■ **Supplied material**
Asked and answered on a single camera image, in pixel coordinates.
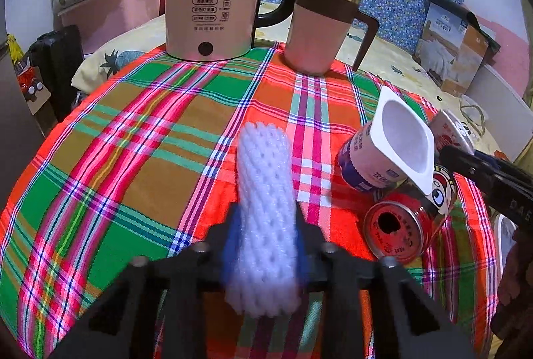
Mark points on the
* * *
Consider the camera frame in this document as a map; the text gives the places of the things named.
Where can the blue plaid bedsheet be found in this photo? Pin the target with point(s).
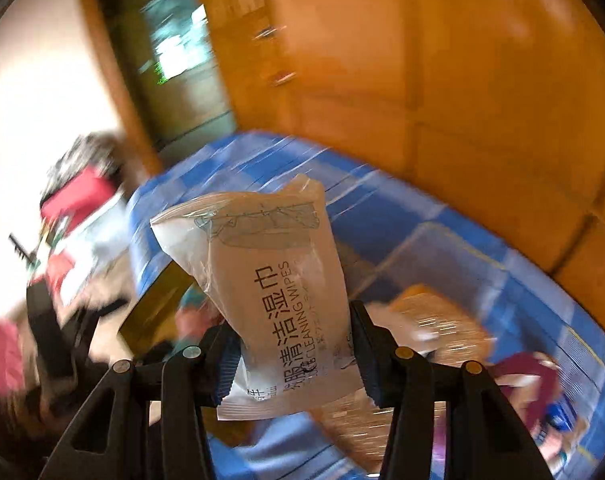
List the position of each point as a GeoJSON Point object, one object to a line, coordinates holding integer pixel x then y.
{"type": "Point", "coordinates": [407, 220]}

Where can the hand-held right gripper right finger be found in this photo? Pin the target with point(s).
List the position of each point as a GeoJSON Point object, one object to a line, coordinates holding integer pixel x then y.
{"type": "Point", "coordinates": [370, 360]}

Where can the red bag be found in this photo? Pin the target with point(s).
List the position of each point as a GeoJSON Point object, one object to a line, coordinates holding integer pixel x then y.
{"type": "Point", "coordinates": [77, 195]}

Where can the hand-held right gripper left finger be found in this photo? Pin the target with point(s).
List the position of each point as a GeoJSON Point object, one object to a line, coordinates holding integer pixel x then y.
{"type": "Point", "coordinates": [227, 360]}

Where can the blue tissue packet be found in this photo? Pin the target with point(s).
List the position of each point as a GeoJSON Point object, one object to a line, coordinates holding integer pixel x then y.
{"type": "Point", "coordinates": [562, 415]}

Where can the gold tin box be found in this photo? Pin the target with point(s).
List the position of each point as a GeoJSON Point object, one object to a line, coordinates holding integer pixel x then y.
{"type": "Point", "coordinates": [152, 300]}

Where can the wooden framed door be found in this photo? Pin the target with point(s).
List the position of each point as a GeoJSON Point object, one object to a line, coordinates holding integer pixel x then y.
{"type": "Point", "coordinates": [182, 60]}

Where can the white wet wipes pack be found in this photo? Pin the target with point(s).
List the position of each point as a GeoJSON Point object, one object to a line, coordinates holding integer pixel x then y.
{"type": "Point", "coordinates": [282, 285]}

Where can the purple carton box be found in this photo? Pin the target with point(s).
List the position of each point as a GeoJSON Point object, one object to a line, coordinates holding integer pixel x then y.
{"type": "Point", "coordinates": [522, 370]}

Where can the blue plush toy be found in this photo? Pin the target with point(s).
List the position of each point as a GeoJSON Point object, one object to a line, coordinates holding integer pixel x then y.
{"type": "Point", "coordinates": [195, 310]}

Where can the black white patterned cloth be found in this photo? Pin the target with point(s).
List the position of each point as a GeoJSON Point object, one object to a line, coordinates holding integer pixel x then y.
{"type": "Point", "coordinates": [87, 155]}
==
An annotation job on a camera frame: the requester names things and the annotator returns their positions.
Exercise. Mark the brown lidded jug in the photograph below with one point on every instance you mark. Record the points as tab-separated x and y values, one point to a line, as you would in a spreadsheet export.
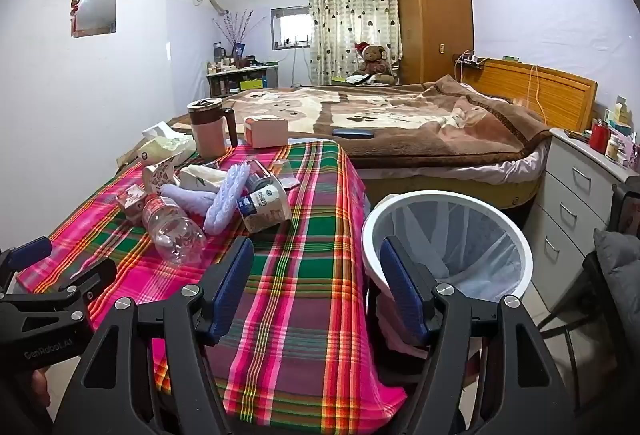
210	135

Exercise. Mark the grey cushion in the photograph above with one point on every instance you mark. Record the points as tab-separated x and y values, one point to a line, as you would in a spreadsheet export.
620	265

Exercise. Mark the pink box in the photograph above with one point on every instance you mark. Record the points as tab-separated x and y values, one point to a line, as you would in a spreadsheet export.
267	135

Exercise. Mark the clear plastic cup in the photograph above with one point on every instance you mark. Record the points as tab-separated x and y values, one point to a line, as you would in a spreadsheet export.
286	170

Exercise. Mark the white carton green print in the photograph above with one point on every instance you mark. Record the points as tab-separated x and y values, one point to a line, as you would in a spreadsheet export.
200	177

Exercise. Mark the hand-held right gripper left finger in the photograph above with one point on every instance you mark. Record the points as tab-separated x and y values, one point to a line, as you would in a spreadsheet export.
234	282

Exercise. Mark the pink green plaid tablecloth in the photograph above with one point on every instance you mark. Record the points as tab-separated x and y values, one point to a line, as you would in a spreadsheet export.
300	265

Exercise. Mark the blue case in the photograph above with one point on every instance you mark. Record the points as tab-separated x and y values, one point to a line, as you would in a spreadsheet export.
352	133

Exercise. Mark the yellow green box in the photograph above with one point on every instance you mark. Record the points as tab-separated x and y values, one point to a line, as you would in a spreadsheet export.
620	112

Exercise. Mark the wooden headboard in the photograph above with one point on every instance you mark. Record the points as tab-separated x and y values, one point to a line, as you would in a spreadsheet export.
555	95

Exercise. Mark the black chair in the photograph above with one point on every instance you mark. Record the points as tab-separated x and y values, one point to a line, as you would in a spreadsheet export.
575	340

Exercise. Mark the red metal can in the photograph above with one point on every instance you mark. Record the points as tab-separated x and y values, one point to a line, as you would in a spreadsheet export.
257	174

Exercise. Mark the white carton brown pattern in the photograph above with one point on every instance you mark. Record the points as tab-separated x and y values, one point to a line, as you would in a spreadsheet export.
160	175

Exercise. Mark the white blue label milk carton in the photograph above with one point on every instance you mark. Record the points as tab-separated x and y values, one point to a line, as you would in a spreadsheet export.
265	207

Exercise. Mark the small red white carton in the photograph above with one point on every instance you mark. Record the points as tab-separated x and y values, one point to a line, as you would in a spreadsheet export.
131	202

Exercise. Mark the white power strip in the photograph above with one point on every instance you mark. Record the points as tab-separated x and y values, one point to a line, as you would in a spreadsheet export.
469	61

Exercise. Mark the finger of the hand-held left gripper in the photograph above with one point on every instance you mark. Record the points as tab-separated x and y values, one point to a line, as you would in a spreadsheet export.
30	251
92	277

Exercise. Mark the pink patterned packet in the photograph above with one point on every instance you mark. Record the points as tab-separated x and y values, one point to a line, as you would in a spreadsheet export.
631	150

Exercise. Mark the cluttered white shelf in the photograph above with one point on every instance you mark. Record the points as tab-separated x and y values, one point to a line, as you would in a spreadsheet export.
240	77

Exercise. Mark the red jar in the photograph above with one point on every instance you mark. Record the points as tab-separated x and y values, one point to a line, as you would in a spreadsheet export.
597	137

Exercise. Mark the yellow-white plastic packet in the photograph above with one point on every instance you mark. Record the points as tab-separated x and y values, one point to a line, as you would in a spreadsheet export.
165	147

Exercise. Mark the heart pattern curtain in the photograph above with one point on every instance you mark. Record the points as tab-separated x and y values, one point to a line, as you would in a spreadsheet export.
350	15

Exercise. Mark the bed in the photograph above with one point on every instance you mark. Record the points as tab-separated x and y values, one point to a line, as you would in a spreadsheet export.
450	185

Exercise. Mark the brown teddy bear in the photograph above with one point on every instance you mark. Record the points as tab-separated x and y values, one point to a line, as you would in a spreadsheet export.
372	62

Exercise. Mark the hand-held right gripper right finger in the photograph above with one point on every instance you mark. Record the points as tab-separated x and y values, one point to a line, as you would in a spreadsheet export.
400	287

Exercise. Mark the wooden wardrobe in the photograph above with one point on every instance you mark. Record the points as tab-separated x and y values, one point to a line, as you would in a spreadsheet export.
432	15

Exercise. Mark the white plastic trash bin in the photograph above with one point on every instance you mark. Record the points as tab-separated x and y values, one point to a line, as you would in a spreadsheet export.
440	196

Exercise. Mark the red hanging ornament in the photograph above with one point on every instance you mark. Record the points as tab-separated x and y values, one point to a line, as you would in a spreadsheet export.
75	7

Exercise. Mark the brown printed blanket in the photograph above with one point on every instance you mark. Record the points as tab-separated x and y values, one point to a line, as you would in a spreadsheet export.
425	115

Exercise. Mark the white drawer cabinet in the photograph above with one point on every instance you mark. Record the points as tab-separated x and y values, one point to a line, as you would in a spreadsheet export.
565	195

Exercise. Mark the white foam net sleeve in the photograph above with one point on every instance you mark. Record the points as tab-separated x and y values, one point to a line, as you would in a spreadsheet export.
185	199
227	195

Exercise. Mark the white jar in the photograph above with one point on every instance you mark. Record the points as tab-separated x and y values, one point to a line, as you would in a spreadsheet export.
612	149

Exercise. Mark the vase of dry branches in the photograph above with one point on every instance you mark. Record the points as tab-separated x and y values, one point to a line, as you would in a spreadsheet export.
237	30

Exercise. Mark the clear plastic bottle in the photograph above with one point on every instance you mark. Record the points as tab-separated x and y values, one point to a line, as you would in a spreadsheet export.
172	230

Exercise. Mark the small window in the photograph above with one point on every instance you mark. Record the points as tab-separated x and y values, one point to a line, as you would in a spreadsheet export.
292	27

■ **Exercise aim**
Using the listing above, reproduce word for word every line from the one containing "Asked and answered" through the one containing "Mark points on the". Pictures must be left out.

■ **Expected answer**
Asked and answered on a single camera image, in pixel coordinates.
Mark points on the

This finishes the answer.